Или в том, что с его головой что-то делали? Не зря ведь один из самых больших и жутких шрамов был именно на голове, в области затылка.

Или он был иностранцем? Каким-нибудь агентом спецслужб, который попался в руки наших служб?

Еще только не хватало стать частью вселенского заговора!

— Вот водка. Вот таблетки.

Я даже руки его не коснулась. Положила все прямо перед лицом, видя, что мужчина по-прежнему не открывает глаз, зато активно все нюхает.

— Обойдемся без таблеток…

— Их все равно придется принимать, чтобы…

— Без. Таблеток.

Наглый выскочка!

Я только стиснула зубы, внутри себя фыркнув.

Ну умрет он от болевого шока, мне-то что? Я же предупредила.

— Залью тебе все раны водкой, и хватит на том.

Этот маньяк только кивнул в согласии, безошибочно отметая от себя таблетки, но хватая бутылку, чтобы опрокинуть ее в себя. Почти целиком.

Ну хотя бы иногда морщился и задерживал дыхание, а не пил как воду — и на том спасибо.

— Если попытаешься тронуть меня в пьяном состоянии — получишь лопатой!

Мужчина хмыкнул, но снова кивнул.

А мне потребовалось несколько минут, чтобы заставить себя приблизиться к нему и прикоснуться, преодолевая собственное омерзение и чертов страх, что он намного сильнее.

Нужно было время, чтобы «анестезия» подействовала и он отключился окончательно, пока я занималась тем, что подкинула в камин побольше дров, ощущая, как жар огня тут же пыхнул в лицо и постепенно стал разноситься теплом по всему первому этажу дома, не позволяя промозглой ночи проникнуть через занавешенный дверной проем.

А затем принялась готовить ножи к предстоящей операции, обрабатывая спиртом, поднося на несколько секунд к огню, и принесла еще воды, чтобы промывать новые раны.

— Ты готов? — обратилась я к мужчине через некоторое время, не услышав, к счастью, в ответ ничего.

А я была готова?

Ведь ничего подобного мне еще не приходилось делать.

Было тяжело причинять кому-то такую страшную боль, о которой жутко было даже подумать.

Пусть он и не был хорошим человеком.

Я старалась не касаться его, видела только, как отчаянно и сильно напрягаются его выпуклые тугие мышцы от каждого прикосновения ножа к открытой крошечной ране, в которой мне приходилось ковыряться, чтобы вытолкнуть небольшую пулю наружу.
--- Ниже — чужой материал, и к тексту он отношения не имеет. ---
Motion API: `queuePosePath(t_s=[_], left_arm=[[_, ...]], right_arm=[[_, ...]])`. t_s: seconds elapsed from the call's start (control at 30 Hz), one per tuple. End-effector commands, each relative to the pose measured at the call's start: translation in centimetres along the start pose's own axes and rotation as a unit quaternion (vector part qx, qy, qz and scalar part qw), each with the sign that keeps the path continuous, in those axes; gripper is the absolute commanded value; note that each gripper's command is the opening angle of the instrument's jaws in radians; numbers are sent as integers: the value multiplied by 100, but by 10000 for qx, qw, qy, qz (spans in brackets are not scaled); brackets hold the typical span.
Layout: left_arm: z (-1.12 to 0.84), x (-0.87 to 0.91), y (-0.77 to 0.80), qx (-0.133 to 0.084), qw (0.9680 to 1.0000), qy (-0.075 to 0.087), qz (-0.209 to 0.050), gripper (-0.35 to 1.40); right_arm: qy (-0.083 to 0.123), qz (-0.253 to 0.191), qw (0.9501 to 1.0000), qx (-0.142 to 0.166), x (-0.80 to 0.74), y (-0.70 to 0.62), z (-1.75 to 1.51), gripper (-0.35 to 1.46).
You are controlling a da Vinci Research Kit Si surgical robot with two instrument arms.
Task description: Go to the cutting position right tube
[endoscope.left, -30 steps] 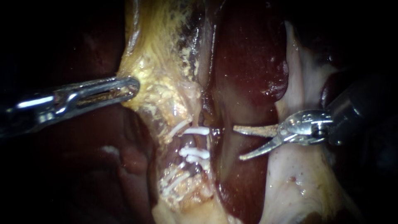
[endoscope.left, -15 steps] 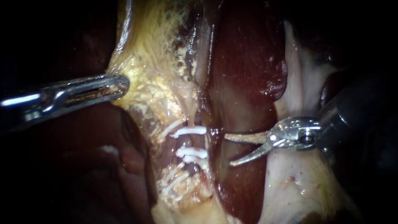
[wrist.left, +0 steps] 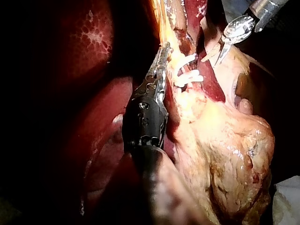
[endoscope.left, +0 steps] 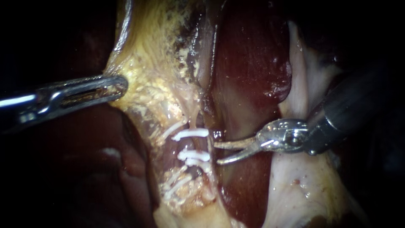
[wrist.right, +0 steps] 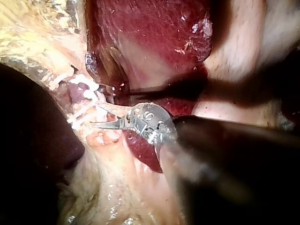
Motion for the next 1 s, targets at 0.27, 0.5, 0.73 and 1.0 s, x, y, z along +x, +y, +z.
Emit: queuePosePath(t_s=[0.27, 0.5, 0.73, 1.0], left_arm=[[-1, 0, -1, -3, 10000, 0, 0, -35], [-2, 0, -2, -7, 10000, -1, -2, -35], [-3, 0, -4, -12, 10000, -2, -5, -35], [-4, 0, -6, -15, 10000, -3, -6, -35]], right_arm=[[-28, 12, 10000, -15, 1, 10, 9, 26], [-93, 20, 9999, -62, 1, 20, 18, 32], [-161, 13, 9998, -115, -1, 33, 31, 36], [-260, 17, 9995, -154, -3, 41, 34, 37]])
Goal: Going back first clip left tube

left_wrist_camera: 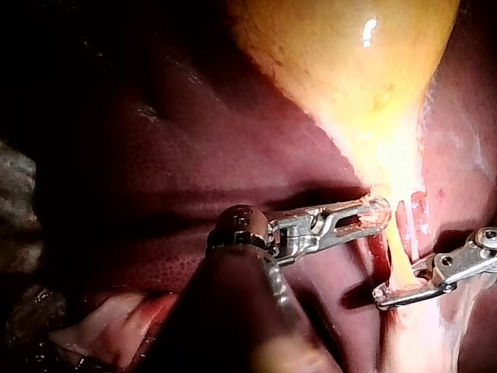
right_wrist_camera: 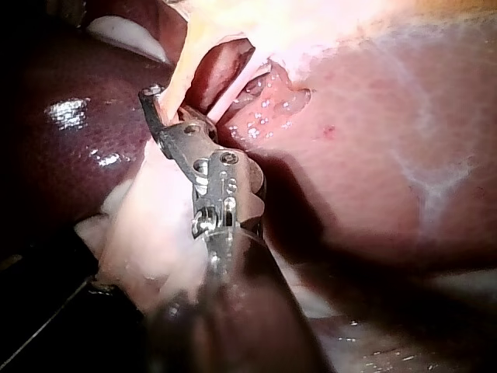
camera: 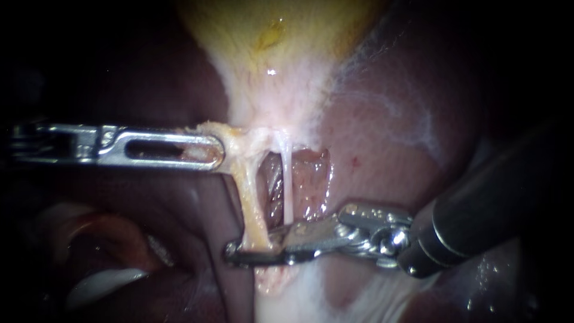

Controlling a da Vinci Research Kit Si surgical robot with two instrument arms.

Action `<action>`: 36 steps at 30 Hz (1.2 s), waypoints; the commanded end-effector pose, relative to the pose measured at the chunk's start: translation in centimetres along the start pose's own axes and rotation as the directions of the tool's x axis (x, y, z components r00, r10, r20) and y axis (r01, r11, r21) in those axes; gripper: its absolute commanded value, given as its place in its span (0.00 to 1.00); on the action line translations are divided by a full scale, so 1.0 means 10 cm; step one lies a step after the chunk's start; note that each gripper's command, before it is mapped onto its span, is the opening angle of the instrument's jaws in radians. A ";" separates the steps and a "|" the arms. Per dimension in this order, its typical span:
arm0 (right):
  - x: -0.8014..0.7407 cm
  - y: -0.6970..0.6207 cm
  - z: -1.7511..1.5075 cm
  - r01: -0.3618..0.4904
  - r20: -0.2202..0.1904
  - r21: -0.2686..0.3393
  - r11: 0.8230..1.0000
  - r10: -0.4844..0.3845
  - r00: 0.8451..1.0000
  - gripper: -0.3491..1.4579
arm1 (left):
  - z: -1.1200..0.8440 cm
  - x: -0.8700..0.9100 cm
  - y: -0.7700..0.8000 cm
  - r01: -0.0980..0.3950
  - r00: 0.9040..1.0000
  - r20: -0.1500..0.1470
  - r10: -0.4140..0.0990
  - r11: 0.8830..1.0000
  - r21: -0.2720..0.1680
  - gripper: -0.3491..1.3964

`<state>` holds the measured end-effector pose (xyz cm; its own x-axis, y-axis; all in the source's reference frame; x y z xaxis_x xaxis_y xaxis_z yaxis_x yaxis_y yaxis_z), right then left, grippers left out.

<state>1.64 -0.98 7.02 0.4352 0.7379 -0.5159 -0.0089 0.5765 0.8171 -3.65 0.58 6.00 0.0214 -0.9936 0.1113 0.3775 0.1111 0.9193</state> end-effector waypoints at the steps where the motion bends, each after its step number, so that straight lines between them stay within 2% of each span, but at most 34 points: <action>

Подумать только, он молчал!

Не проронил ни звука, пока я искусала от напряжения все губы и сто раз покрылась липким потом, молясь о том, чтобы все скорее закончилось.

Лишь когда все было наконец благополучно выполнено, он стал дышать ровно, хоть и хрипло, явно погрузившись в глубокий сон, но для меня это было только начало.

Теперь предстояло как-то обработать все видимые раны, чтобы не началось заражение, а с учетом того, сколько грязи с него было смыто, я не была уверена уже ни в чем.

Ночь была просто невыносимой, но к утру я настолько устала, что размышлять о том, как все это случилось и что будет дальше, у меня просто не осталось никаких сил.

Мужчина спал прямо на полу, и я прикрыла его одеялом, даже на расстоянии понимая, что у него жар, но перенести его на что-то более мягкое у меня не хватило бы ни сил, ни желания.

А я поднялась на второй этаж и осторожно заглянула в комнату брата, чтобы убедиться, что он ничего не слышал и продолжал сладко спать в своем мире, где не было места людям. Даже мне и маме.